Read more at http://www.blueridgeoutdoors.com/magazine/june-2004/footbagging-frenzy-hacky-sacking-in-the-southeast/

LA Times – It’s Still Kicking Around (2002)

The LA Times prepared a preview for the World Championships in 2002. It featured interviews with Tuan Vu and Steve Goldberg.

Full article can be read here.

SAN FRANCISCO — The 23rd Annual World Footbag Championships opened here this week with good vibes and scant fanfare, despite the fact that they coincide with the 30th anniversary of the Hacky Sack this year. Yes, there is a world championship featuring that little beanbag kicking game that Deadheads used to play in circles. “Hunh,” a middle-aged bureaucrat marveled outside one of the heats at the UC San Francisco student union. “People actually still do that?”

“Actually, the way it’s done now has a kind of X-games feel,” offered a 29-year-old software tester named Tuan Vu, to whom the question was repeated. Vu, a local known in footbag circles as “the Disco Ninja,” was bare-chested and sweat-soaked from the tip of his soul patch to his Adidas Rod Lavers.

LA Times – The Power of Hacky Sack (1995)

This is actually a short letter to the editor, but considering the role Poland has had in the sport in recent years, it’s worth putting in the collection.

Thanks for Michael Colton’s interesting story about Hacky Sack, “The Goodwill Game” (Sept. 18).

I was first introduced to the game in the fall of 1988 when I accompanied 30 University of Redlands students to our Salzburg campus for a semester of study together. We played Hacky Sack all over Europe.

I remember one spirited game in the plaza in front of St. Peters, Rome. A too-swift kick resulted in the footbag landing on top of a Polish tour bus. It was lost for good, and we figured it might have made its way back to Poland. One year later Poland was free.

Never underestimate the power of Hacky Sack!

JAMES KEAYS

Redlands

From LA Times.

LA Times – The Goodwill Game (1995)

The full title of this probably wouldn’t fit in the title bar, which is The Goodwill Game: You Can’t Win at Hacky Sack – And That’s The Point. The Ultimate Neo-Hippie Sport.

There is often antagonism within the freestyle footbag scene to be associated with the hippy imagery, which might be blamed on articles like this…

On a hot, crowded Saturday at Venice Beach, Pat King, 19, spots two guys kicking around a Hacky Sack. Hoping to play, too, he whispers the secret password recognized at hack circles around the world: “Mind if I join in?”

The Olympics claim to promote peace and unity, but any hacker will tell you the true goodwill game is Hacky Sack. It has kept warrior guards awake in ancient China, warmed up the legs of soccer players, and helped treat sports injuries by stretching muscles and tendons. In its latest incarnation, though, it’s the ultimate neo-hippie sport–the athletic equivalent of tie-dyed clothing or listening to the Grateful Dead.

Read the full article here.

Interestingly enough this is all about the circle kicking style, but Worlds were there in San Francisco the year before.

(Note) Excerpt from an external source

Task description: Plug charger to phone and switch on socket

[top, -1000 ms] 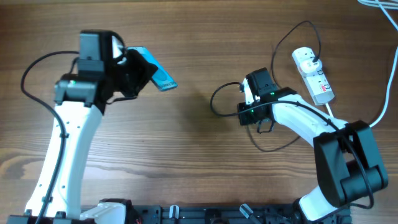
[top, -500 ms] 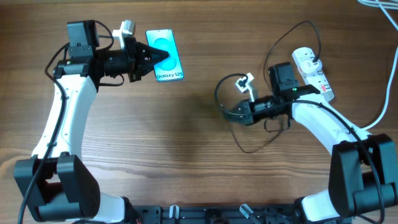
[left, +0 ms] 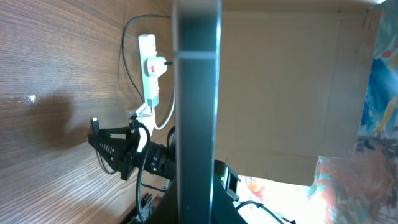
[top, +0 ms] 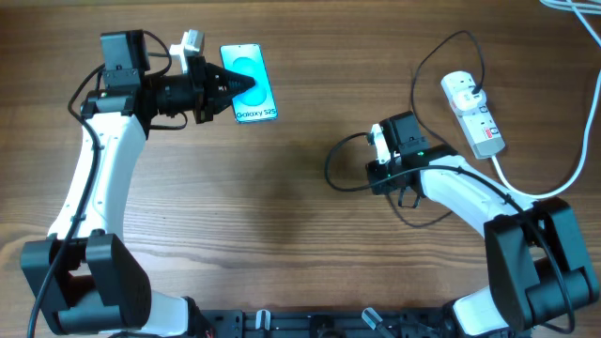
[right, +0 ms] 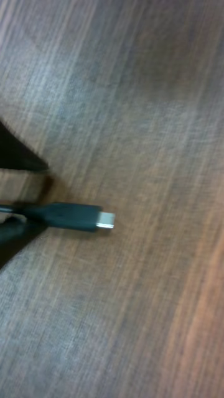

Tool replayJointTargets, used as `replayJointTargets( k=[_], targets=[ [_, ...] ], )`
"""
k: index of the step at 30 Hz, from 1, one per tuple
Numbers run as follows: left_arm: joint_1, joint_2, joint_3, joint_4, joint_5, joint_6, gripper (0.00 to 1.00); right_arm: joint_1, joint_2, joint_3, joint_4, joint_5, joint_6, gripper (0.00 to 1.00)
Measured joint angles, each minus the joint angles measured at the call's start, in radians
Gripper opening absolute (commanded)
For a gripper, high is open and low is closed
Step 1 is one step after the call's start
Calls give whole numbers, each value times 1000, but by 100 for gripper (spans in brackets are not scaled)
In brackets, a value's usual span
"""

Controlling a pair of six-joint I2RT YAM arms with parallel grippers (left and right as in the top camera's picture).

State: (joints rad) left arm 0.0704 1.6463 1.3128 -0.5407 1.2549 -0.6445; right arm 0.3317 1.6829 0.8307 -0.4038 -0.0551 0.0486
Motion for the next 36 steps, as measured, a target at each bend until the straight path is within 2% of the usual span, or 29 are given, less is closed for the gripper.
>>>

New York Times – Floppy Little Footbag is Big Game on Campus (1984)

One from the more distant archives. This one is an article in the New York Times, mainly about the popularity of the hack circle and similar activities, such as juggling, taking off on campuses around the time. Some quotes from Gerg Cortopassi, co-founder of World Footbag Association.

Read the full article here.

PHILADELPHIA, Feb. 11— The object is a small, floppy sphere that lies inert wherever it falls, but it has started students leaping and kicking and, according to one professor here, ”feeling better about themselves” on campuses around the country.

At Temple University and the University of Pennsylvania it is called a Hacky Sack, at the University of Delaware a footbag.

By whatever name, it is the instrument of a new sport with ancient Oriental roots that moved down the West Coast, crossed the country to East Coast colleges and now, proponents say, is beginning to find converts from Europe to the Far East.

By May it had grown so popular that it gained its own national organization, the World Footbag Association, based in Portland, Ore., whose officials estimate that as many as five million Americans are playing forms of the sport.